NYO explores Dick's journey to becoming Nightwing in detail. Why the name; why the costume design; why continue to fight crime; why go back to Gotham (originally, he just went there to give Jason Robin; he was committed to the New Teen Titans, not to helping out in Gotham). That's not a bad idea – too bad about the execution.
Pro (an extended) Judas Contract:
It's Dick's choice that he has outgrown Robin. (Tales of the Teen Titans # 39)
Dick chooses his new identity to honour Bruce and Clark - and also his birth parents and Starfire. Nightwing was a Kryptonian bird; Clark decided to use it as a vigilante name in homage to Batman.
Bruce isn't an asshole who fires and/or kicks Dick out.
Dick has a good relationship with Bruce and Jason.
Bruce scolds Jason when he uses a Robin suit (Batman # 366). Dick gives his blessing for Jason to become Robin (Batman # 368). Dick's history as Robin is respected by everyone involved, even though Robin was not, at this time, a family nickname. (It wasn't even clear that Dick had a saying in how the suit looked.)
Pro Year One.
Uh - I like when Dick goes to Clark for advice and support, which he didn't have to in 1984 because Bruce wasn't an asshole.

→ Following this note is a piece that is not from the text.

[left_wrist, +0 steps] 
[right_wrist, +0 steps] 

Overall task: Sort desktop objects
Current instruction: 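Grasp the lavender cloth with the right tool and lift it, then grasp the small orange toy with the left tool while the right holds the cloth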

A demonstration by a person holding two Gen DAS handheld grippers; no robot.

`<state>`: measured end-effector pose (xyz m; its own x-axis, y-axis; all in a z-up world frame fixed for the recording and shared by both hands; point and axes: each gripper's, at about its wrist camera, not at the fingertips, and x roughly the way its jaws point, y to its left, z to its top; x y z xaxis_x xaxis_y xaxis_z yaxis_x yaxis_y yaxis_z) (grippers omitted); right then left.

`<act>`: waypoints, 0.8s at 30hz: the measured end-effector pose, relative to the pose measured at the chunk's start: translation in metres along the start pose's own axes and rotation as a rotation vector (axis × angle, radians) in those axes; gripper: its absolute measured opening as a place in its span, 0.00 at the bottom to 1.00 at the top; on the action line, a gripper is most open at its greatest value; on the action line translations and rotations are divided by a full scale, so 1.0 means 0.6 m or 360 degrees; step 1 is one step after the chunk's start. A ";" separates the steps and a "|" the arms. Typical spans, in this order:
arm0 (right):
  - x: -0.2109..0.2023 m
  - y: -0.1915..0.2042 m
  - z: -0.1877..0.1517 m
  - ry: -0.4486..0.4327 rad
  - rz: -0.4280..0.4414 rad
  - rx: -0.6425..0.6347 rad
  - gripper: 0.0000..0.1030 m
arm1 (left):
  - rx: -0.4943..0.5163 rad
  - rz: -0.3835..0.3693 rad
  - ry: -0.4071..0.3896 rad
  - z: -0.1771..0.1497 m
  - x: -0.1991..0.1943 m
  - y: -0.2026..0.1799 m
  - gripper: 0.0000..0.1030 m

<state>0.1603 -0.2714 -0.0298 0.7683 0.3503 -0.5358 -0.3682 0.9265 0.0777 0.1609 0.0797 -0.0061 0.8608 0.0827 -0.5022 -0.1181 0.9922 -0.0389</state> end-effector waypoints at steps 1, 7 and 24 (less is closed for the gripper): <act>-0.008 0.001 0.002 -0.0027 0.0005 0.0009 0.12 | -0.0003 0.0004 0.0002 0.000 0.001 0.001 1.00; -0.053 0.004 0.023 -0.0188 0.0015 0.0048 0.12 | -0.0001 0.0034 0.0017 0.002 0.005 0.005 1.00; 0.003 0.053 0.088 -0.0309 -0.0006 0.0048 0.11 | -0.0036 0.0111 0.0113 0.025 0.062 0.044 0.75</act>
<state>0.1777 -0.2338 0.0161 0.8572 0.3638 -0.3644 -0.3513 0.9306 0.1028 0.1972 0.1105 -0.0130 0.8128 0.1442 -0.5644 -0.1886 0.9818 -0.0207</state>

We get a reason for the design of Dick's first Nightwing suit - it was inspired by his father's circus outfit. But it's Alfred who finishes the design and adds yellow feathers, mind you.
Points to that Dick goes back to the circus to explore his roots, I guess. But he also did that in the early 1980s, in Robin solo stories, when he had left college. So being kicked out by Bruce isn't necessary for that to happen. (By the way, in 80s, Dick worked with the Hill circus. In NYO, Dixon makes a nod to this because Haly and Hill are in a partnership. Lorna Hill runs the circus in both stories.)
Dick exploring his circus roots in Batman vol 1 # 339 (1981)
Bruce is an asshole in Nightwing Year One, Jason is a brat, the Titans are hardly there and and it gives Barbara more importance for Dick's younger years than I prefer (but then, this is Chuck "co-writer of Robin Year One and Batgirl Year One" Dixon, so what else to expect?). I'm also not a fan of the art...
I think we're meant to read NYO as that the reason Bruce kicked Dick out was that he felt Dick was growing up. This has pretty much been a common denominator in every version. Jim Starlin wrote it in Batman # 416 (1988). Marv Wolfman in Action Comics Weekly # 613 (1988) and the Robin 80th anniversary. And Chuck Dixon in Robin vol 2 # 13 (1995).
Even in NYO, Bruce tries to keep an eye on Dick. He still cares – but he's written as (way, way) worse at handling and expressing feelings.
In Grayson Annual #2, Dick talked as if he had decided to leave Robin himself. But the latest interpretation, in Nightwing vol 4 # 79, is back to that Bruce fired him (but Dick made the choice to leave).
It would have been nice with a version where it was up to Dick to decide he had outgrown Robin. But I can live with the story from Batman # 408. Emotionally inept Bruce gets scared by Dick's latest brush with death; at least partly, he uses this as an excuse to push Dick away because he doesn't want to be the one who is rejected. And Dick chooses to leave.